§ **Your task**
Return only the lines below starting at the line containing "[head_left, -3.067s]" and ending at the line containing "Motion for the", both included, exactly as they are and with no pictures.

§ **Supplied information**
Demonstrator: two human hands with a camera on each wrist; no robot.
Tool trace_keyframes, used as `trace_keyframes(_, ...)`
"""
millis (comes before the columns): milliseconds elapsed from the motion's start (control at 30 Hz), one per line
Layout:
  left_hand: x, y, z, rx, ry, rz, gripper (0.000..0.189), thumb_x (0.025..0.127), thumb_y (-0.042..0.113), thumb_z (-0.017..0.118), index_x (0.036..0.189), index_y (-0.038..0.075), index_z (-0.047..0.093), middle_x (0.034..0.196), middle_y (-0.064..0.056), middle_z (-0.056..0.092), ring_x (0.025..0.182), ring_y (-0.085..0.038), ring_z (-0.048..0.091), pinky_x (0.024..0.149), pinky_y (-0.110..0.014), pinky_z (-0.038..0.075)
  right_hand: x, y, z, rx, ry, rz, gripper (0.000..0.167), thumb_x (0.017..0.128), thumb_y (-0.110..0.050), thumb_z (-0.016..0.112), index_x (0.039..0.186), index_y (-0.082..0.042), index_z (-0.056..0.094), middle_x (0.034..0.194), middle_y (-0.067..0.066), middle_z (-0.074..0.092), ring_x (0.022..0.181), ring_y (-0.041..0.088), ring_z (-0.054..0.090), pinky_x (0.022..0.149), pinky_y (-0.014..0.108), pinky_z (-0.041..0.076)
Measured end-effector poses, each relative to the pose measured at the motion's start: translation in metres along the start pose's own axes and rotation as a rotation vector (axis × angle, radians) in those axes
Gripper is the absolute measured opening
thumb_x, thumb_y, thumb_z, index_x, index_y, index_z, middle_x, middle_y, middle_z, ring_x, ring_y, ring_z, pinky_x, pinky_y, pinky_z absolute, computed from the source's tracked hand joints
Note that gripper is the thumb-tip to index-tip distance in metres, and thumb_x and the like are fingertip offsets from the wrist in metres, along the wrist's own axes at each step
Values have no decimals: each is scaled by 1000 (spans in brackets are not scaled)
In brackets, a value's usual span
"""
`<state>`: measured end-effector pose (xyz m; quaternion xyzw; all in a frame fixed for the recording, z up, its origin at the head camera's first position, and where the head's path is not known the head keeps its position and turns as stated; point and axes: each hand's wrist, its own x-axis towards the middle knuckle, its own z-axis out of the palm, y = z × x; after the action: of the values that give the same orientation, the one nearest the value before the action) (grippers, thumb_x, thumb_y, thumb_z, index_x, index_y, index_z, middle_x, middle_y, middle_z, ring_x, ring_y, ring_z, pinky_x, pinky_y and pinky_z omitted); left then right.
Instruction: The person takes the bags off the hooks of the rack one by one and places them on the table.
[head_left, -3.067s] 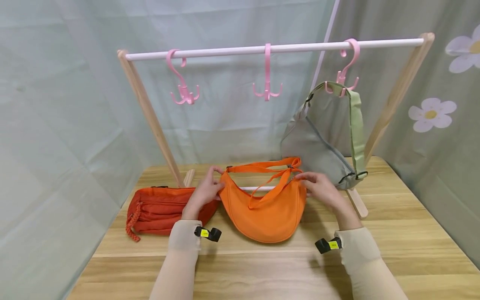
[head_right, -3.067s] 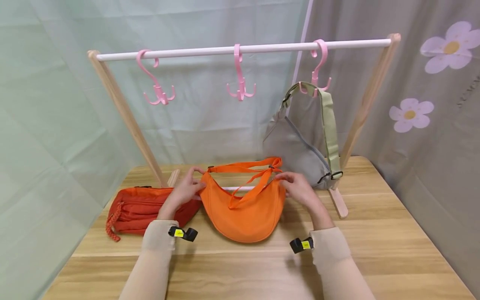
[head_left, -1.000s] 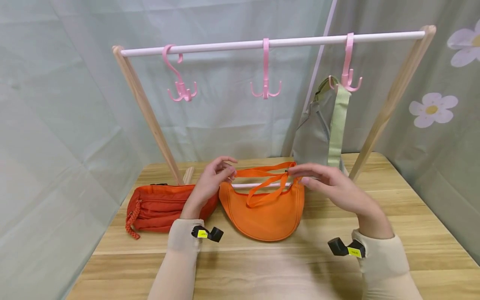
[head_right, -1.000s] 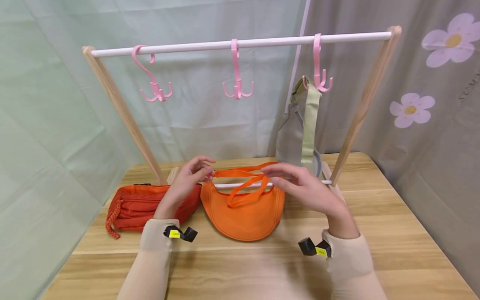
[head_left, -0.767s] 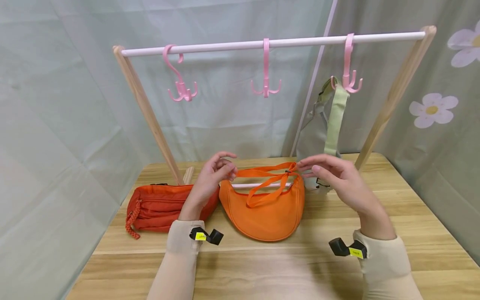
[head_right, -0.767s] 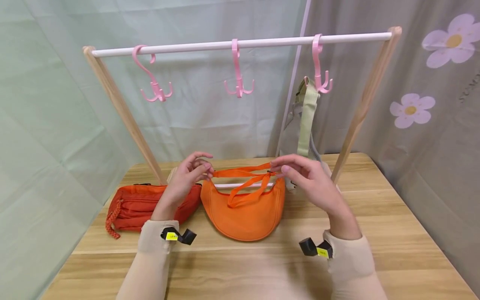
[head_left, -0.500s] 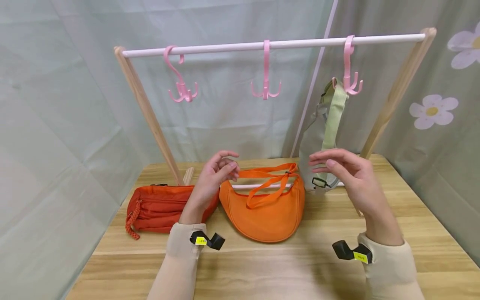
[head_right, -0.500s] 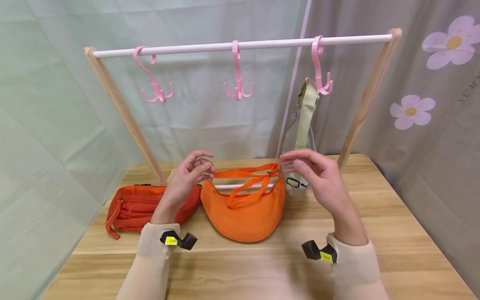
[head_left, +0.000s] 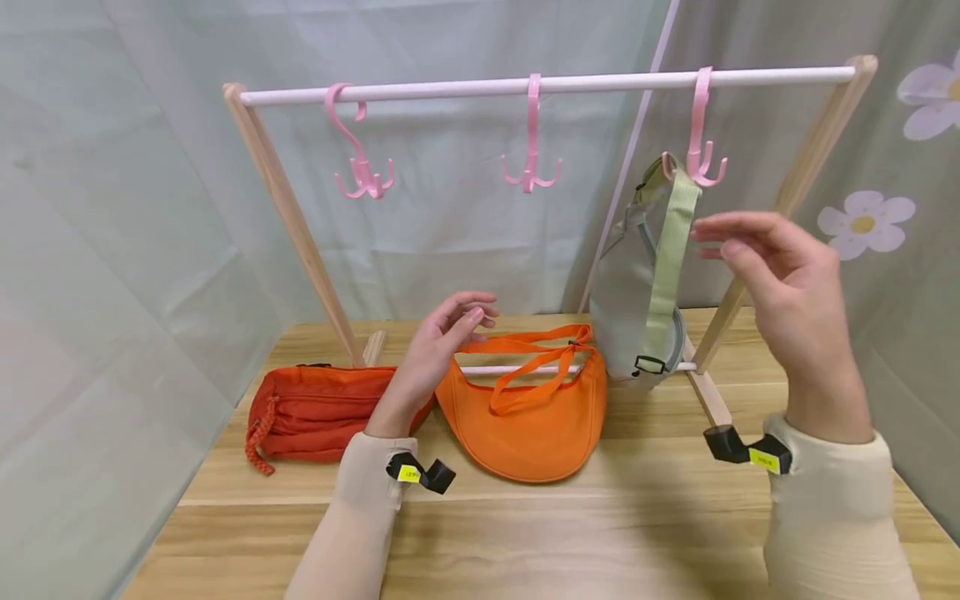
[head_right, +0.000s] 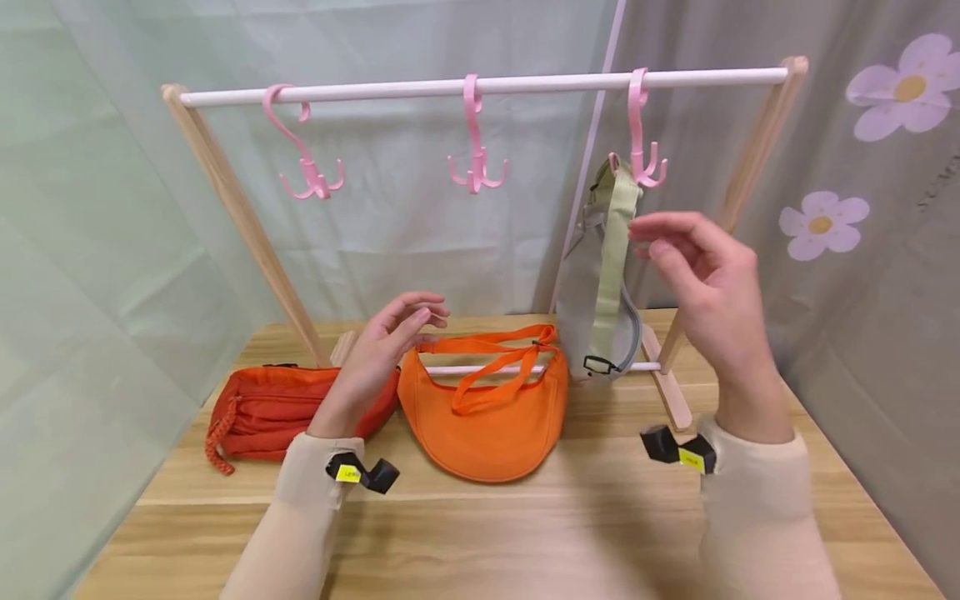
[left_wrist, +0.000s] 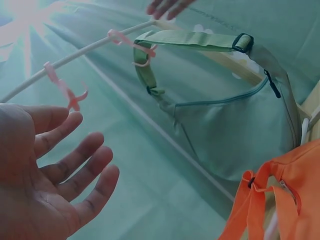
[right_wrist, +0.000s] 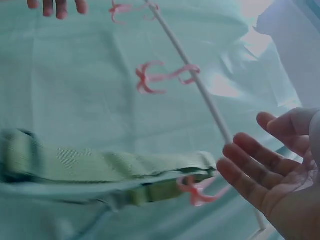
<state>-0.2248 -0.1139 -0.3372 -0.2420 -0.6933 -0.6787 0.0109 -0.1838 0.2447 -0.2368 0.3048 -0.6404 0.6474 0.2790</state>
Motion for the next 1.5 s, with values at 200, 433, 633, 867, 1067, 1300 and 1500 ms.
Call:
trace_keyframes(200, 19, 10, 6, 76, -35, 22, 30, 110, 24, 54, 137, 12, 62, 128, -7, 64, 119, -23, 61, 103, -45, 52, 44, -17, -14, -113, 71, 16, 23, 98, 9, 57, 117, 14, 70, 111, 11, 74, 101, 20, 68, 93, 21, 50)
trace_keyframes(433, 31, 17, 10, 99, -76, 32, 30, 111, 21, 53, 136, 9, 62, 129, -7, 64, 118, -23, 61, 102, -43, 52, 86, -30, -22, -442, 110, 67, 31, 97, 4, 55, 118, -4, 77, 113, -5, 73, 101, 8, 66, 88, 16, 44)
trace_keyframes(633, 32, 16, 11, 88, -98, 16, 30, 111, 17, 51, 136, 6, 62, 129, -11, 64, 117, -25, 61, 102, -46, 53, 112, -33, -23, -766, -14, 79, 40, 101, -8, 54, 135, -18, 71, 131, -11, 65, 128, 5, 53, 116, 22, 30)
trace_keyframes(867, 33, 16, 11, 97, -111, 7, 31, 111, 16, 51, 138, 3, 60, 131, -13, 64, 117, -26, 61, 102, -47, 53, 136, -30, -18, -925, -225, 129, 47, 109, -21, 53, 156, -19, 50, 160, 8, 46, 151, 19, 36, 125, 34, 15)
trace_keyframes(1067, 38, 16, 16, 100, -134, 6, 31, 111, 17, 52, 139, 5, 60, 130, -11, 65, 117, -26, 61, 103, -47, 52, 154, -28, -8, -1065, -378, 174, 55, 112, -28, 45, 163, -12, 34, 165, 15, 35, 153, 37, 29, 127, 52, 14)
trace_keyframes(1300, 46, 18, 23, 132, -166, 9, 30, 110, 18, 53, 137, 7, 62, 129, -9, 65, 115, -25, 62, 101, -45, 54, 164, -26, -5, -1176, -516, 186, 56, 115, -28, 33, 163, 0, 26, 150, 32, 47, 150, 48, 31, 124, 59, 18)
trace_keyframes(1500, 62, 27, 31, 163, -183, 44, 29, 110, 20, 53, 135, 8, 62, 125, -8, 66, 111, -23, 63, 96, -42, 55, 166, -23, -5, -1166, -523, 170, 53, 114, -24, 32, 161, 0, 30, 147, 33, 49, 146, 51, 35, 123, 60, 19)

§ **Solution**
[head_left, -3.067s] 
[head_right, -3.067s] 
[head_left, -1.000s] 
[head_right, -1.000s] 
[head_left, -0.767s] 
[head_right, -0.767s] 
[head_left, -0.500s] 
[head_right, -0.500s] 
[head_left, +0.000s] 
[head_right, +0.000s] 
[left_wrist, +0.000s] 
[right_wrist, +0.000s] 
<state>-0.2248 -0.1139 -0.3372 -0.2420 -0.6933 -0.6787 0.0109 -0.1838 0.2447 -0.2368 0.3048 -0.6404 0.6474 0.2790</state>
Motion for the next 1.5 s, with values at 200, 433, 633, 867, 1067, 1300 and 1500 ms.

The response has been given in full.